----- Information shown -----

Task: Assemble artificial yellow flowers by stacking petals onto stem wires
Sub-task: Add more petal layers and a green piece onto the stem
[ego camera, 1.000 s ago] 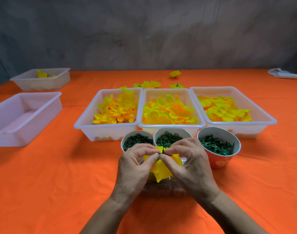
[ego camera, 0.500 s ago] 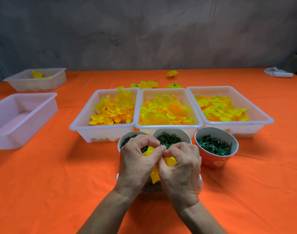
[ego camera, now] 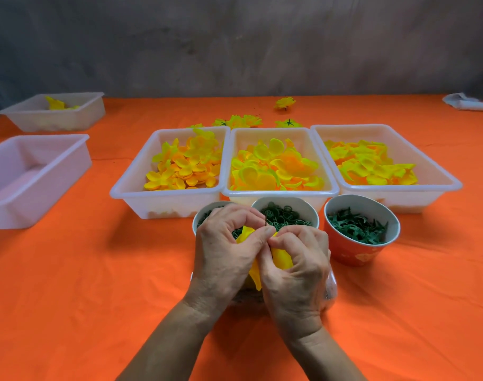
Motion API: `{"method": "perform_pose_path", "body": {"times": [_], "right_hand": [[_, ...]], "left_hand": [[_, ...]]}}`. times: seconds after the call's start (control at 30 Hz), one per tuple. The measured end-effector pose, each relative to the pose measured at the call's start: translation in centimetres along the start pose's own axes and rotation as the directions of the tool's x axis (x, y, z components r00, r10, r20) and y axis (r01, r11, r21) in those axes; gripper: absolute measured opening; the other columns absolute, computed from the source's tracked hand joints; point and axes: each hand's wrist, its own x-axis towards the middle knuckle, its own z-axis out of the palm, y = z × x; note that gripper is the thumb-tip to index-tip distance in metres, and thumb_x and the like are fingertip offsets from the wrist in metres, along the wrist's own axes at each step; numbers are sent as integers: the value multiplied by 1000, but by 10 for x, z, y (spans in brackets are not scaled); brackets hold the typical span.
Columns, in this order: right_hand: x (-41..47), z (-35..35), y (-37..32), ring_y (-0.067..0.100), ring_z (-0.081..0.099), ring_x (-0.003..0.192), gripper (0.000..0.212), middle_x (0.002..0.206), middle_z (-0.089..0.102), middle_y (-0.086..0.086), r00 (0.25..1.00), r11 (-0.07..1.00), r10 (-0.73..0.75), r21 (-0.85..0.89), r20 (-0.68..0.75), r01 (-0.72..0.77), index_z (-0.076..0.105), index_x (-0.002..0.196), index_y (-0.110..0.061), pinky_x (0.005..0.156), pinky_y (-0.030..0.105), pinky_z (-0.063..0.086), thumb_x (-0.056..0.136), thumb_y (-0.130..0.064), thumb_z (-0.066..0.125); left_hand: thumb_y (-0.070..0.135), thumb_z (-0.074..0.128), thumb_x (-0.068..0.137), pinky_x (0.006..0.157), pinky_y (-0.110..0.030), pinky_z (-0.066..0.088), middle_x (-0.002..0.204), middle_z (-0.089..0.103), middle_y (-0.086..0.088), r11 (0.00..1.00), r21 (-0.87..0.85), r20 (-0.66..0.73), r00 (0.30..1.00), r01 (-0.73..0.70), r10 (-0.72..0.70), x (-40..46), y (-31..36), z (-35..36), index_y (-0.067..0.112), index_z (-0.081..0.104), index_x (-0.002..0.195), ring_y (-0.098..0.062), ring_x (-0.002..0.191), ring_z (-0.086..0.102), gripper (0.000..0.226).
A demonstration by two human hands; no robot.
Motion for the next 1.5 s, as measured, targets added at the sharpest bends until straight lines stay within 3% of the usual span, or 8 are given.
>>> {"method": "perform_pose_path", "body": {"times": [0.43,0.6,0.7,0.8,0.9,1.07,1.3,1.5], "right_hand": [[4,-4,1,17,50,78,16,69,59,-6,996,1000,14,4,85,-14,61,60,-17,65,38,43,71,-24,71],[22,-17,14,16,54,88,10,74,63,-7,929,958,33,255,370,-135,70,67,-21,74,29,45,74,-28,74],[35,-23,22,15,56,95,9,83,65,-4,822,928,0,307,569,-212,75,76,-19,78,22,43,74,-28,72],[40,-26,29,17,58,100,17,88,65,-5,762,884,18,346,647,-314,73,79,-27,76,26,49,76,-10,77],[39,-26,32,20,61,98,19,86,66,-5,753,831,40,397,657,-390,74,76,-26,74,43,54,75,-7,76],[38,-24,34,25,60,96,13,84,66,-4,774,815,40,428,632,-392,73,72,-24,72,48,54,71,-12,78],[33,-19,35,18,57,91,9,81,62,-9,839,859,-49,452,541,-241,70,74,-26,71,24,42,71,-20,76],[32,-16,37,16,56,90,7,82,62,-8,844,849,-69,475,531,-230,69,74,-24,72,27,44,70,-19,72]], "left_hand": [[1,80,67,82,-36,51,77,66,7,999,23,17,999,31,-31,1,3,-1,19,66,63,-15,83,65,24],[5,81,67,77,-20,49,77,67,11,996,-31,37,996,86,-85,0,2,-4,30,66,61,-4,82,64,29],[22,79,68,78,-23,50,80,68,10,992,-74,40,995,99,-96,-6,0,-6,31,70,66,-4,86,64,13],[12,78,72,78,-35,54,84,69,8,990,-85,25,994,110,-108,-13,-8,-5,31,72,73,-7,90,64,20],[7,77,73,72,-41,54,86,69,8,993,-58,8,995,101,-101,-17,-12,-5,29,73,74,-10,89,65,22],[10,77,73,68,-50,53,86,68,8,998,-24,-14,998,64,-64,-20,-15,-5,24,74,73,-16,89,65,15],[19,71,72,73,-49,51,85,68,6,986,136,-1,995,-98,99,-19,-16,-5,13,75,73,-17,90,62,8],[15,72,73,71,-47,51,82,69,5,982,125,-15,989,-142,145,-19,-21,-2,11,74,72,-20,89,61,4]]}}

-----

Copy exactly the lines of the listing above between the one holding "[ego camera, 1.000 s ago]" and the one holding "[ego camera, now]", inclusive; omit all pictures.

[ego camera, 1.000 s ago] 
[ego camera, 0.500 s ago] 
[ego camera, now] 

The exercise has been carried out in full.